- Born: Ulrich Herzog September 21, 1930 Stuttgart, Germany
- Died: September 9, 2019 (aged 88) Vancouver, British Columbia
- Known for: Colour photographer, who captured Vancouver street scenes
- Awards: Audain Prize for Lifetime Achievement in the Visual Arts 2014
- Website: www.equinoxgallery.com/artists/portfolio/fred-herzog

= Fred Herzog =

Canadian photographer (1930–2019)

Fred Herzog D.F.A. (September 21, 1930 – September 9, 2019) was a German-born Canadian photographer, who devoted his artistic life to walking the streets of Vancouver as well as almost 40 countries with his Leica, and various Nikon, Kodak and Canon, photographing – mostly with colour slide film – his observations of the street life with all its complexities. Herzog did not achieve critical recognition until the 1990s, when his unusual early use of colour in art photography was recognized.
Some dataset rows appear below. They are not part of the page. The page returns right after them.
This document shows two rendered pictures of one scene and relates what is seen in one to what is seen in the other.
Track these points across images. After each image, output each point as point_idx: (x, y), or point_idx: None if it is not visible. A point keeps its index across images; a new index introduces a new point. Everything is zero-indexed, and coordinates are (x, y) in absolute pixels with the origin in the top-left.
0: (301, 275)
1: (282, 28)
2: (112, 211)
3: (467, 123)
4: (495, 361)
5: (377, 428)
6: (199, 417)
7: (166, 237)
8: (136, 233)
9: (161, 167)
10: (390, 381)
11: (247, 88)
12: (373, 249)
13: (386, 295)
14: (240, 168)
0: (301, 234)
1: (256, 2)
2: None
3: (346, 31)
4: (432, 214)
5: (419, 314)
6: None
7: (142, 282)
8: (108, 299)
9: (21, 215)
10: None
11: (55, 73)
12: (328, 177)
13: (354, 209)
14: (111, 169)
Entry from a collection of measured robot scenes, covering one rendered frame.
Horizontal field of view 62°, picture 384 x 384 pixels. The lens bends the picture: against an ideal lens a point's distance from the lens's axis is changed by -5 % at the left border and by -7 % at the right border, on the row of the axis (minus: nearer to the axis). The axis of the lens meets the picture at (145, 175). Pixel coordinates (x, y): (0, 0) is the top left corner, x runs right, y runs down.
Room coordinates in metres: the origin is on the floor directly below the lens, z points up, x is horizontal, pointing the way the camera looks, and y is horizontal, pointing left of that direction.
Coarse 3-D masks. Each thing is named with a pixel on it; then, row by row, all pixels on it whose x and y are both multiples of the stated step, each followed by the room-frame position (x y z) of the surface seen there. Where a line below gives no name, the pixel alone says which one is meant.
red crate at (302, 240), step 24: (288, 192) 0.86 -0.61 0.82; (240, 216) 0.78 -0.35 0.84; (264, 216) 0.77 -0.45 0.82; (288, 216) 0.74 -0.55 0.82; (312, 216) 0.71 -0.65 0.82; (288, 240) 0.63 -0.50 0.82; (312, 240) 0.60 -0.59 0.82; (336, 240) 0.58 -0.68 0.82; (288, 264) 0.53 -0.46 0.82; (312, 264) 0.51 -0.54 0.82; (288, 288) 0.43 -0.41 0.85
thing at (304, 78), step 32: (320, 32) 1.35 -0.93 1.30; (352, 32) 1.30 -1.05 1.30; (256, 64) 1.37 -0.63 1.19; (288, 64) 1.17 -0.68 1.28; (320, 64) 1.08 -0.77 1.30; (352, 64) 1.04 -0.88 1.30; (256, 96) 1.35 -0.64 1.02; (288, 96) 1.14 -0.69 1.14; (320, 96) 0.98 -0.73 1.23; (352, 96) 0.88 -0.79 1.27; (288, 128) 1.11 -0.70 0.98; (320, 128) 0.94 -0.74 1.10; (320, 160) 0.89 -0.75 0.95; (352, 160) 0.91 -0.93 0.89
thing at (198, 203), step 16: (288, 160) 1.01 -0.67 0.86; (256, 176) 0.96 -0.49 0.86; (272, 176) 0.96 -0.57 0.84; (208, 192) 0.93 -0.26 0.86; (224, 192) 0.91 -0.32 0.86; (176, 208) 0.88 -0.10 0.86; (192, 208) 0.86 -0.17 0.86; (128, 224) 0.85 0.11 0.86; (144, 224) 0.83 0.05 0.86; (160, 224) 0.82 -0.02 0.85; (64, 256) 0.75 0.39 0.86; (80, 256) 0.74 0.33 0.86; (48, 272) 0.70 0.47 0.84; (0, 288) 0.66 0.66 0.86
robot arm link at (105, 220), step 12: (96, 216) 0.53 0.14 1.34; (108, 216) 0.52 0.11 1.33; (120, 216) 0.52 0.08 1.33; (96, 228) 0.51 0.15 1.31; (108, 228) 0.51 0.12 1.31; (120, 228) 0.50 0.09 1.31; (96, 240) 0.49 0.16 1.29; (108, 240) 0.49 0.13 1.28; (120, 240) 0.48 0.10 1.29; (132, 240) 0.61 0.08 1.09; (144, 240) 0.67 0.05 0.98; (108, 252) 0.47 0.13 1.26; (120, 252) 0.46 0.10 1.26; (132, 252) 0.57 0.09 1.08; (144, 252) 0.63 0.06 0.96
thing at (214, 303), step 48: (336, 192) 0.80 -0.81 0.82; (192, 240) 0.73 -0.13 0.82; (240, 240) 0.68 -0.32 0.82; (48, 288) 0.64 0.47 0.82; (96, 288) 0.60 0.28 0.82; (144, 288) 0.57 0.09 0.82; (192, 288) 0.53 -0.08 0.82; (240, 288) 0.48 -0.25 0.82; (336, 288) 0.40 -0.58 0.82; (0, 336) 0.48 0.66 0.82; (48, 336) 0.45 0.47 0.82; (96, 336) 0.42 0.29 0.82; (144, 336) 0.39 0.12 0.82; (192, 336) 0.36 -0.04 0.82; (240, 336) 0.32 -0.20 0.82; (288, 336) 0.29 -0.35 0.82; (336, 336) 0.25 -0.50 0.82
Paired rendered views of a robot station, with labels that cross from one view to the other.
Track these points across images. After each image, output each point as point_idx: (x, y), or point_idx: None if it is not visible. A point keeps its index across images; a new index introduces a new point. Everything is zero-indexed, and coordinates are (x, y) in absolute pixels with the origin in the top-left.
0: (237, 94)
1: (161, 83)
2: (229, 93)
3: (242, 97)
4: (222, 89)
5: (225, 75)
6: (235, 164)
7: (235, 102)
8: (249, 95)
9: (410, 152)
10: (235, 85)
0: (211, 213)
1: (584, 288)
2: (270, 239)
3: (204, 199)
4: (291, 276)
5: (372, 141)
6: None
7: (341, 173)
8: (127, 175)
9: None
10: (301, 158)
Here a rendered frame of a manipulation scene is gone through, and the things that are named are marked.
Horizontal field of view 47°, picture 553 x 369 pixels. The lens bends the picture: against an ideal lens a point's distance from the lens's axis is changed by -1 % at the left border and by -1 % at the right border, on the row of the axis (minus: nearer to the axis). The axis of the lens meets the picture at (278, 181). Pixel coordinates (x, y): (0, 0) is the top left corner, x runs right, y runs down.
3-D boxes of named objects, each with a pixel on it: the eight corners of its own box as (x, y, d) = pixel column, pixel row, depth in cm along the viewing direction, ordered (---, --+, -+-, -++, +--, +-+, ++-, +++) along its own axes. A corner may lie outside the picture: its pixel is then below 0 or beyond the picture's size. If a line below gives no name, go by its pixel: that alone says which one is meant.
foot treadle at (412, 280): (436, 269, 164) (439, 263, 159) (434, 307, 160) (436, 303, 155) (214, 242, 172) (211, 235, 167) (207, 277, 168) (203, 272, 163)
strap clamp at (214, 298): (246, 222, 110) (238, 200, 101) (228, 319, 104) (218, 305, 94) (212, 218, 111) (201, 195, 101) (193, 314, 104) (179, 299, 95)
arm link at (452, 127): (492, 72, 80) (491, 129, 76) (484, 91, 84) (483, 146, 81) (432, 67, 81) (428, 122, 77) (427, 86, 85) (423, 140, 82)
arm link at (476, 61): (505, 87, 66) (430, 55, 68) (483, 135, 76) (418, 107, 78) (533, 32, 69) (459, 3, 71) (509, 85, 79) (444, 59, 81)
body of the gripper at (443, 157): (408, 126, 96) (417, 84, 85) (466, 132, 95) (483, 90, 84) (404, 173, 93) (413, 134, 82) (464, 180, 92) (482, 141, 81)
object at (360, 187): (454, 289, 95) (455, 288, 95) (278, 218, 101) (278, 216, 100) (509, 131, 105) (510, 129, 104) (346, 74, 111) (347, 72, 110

He became celebrated internationally for his pioneering street photography, his understanding of the medium combined with, as he put it, "how you see and how you think" created the right moment to take a picture.

==Life and career==
Fred was born Ulrich Herzog in Stuttgart, Germany, in 1930 and spent his childhood in Rottweil, Germany. He lost both of his parents during the war, and in 1946 Herzog went to work as an apprentice in his grandparents' hardware store. Disillusioned by the ravages of war and the situation in Germany, he emigrated to Canada in 1952 and settled in Vancouver in 1953. Herzog's first camera was given to him by an uncle who also had an interest in photography. The first camera he purchased was a Kodak Retina. During the next several years. Herzog studied photography magazines while working aboard ships for the CPR steamship line, and in 1957 he was hired as a medical photographer at St. Paul's Hospital. In 1961, he became the head of the Photo/Cine Division in the Department of Biomedical Communications at UBC, and in 1970 was appointed associate director of the department. Herzog was also hired as an Instructional Specialist in the Fine Arts Department at Simon Fraser University in 1967, and in 1969 became an instructor in the Fine Arts Department at UBC.

Herzog had a walking route through Vancouver that enabled him to build friendships with other photographers and neighbourhood residents and gave him an acute understanding of the daily life and soul of Vancouver. Over the course of several decades, Herzog produced a substantial body of colour photographs, taking urban life, second-hand shops, vacant lots, neon signage and the crowds of people who have populated city streets over the past years as his primary subjects. Herzog's use of colour was unusual in the 1950s and 60s, a time when fine art photography was almost exclusively associated with black and white imagery. Additionally, Herzog photographed using Kodachrome slide film that was notoriously difficult to print. For decades he remained virtually unknown until his mid-seventies when printing technology caught up, allowing him to make archival pigment prints that matched the exceptional colour and intensity of the Kodachrome film. By this time, Herzog had accumulated 100,000 or so colour slides that could at last be reproduced properly.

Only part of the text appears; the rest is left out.